Les professeurs des universités de haut niveau sont des âmes ambitieuses. La création de MOOC est-elle devenue un insigne de gloire dans certaines disciplines ?
Pour nous, il s'agit plutôt d'une contribution au bien public. Je veux dire, il y a une certaine construction de marque en cours, mais c'est surtout juste un moyen de partager du contenu avec des gens qui n'y auraient pas accès autrement.

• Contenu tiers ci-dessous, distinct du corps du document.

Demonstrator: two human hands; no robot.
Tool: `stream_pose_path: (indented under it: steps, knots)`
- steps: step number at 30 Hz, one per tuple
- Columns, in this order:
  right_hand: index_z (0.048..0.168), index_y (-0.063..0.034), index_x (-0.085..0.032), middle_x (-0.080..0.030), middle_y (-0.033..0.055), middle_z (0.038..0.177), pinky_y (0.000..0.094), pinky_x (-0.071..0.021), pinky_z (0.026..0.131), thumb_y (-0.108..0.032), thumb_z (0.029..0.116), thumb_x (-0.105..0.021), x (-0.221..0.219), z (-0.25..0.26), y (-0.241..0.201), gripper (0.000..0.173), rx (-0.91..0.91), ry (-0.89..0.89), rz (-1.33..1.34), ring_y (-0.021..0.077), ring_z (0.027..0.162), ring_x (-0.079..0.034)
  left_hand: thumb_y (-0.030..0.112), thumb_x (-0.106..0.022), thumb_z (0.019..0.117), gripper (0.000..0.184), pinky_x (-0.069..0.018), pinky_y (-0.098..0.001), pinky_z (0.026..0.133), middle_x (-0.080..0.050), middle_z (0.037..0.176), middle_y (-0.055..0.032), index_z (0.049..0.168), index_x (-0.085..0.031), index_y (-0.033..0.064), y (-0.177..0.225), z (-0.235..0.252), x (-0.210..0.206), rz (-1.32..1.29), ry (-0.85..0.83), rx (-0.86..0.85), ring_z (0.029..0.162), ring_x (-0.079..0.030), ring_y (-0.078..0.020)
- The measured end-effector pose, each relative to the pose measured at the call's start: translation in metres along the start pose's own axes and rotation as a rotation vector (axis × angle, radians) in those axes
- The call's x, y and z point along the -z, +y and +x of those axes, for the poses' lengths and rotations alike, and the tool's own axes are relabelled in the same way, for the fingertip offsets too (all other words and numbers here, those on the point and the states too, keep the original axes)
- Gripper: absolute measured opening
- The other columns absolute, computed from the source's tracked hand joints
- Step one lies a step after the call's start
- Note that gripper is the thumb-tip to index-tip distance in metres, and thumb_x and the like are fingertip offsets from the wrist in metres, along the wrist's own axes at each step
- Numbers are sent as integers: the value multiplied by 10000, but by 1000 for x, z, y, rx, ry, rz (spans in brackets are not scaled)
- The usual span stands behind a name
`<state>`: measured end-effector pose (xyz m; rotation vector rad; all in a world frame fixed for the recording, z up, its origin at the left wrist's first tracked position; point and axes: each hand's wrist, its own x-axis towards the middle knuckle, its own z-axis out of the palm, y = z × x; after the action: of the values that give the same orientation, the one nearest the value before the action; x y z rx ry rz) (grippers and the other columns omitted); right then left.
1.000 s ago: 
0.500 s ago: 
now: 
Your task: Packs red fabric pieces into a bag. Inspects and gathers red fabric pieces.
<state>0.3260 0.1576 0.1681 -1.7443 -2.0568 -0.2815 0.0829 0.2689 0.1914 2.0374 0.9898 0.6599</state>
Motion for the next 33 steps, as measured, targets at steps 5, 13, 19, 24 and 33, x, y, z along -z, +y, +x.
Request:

Comment les méthodes d'apprentissage en ligne pourraient-elles devenir plus utiles ?
Nous essayons de créer des analyses afin de pouvoir donner des commentaires aux professeurs. Dans une grande classe traditionnelle de sciences ou d'ingénierie, vous ne savez pas avant la mi-session ou la finale s'il y a un sujet qui est un désastre si les étudiants ne le comprennent pas. En ligne, vous pouvez obtenir des commentaires beaucoup plus tôt. Vous pourrez peut-être même l'obtenir avant la fin du cours, afin de pouvoir le réparer pendant que le cours se poursuit. Nous aimerions intégrer cela afin de pouvoir développer un enseignement qui s'améliore progressivement.

Pouvons-nous évaluer si les étudiants en ligne maîtrisent vraiment le matériel ?
Nous tâtonnons encore, trouvant la bonne combinaison de notation automatisée, de notation par les pairs et d'un rôle pour les étudiants diplômés ou d'autres évaluateurs formés. Il y a juste certaines choses qui ne peuvent pas être notées automatiquement. Et dans les situations à enjeux élevés, la notation par les pairs rend tout le monde nerveux. La motivation et le contact personnel sont des questions essentielles. Je ne pense tout simplement pas que diffuser un MOOC dans la chambre de quelqu'un va créer le genre d'expérience engageante dont il aura besoin pour réussir à l'école. La technologie s'améliorera, mais cela prendra du temps.

Comment aimez-vous ce qui est sur le marché maintenant?
Il existe une grande variété de problèmes à résoudre. À but lucratif ou non lucratif ; consortiums ou institutions entrant seuls. Qui fait réellement l'instruction? Qui délivre la certification ? Ils jouent toujours en temps réel.



Avez-vous déjà essayé des MOOC vous-même, en tant qu'étudiant ?
J'ai commencé ce cours de poésie américaine depuis Penn. Le matériel était bien présenté. Pour l'individu motivé, ce truc fonctionne bien. Le MOOC crée une communauté d'apprentissage qui est vraiment la version moderne d'un club de lecture. Je ne sais pas combien vous pourriez facturer, mais c'est un environnement d'apprentissage intéressant.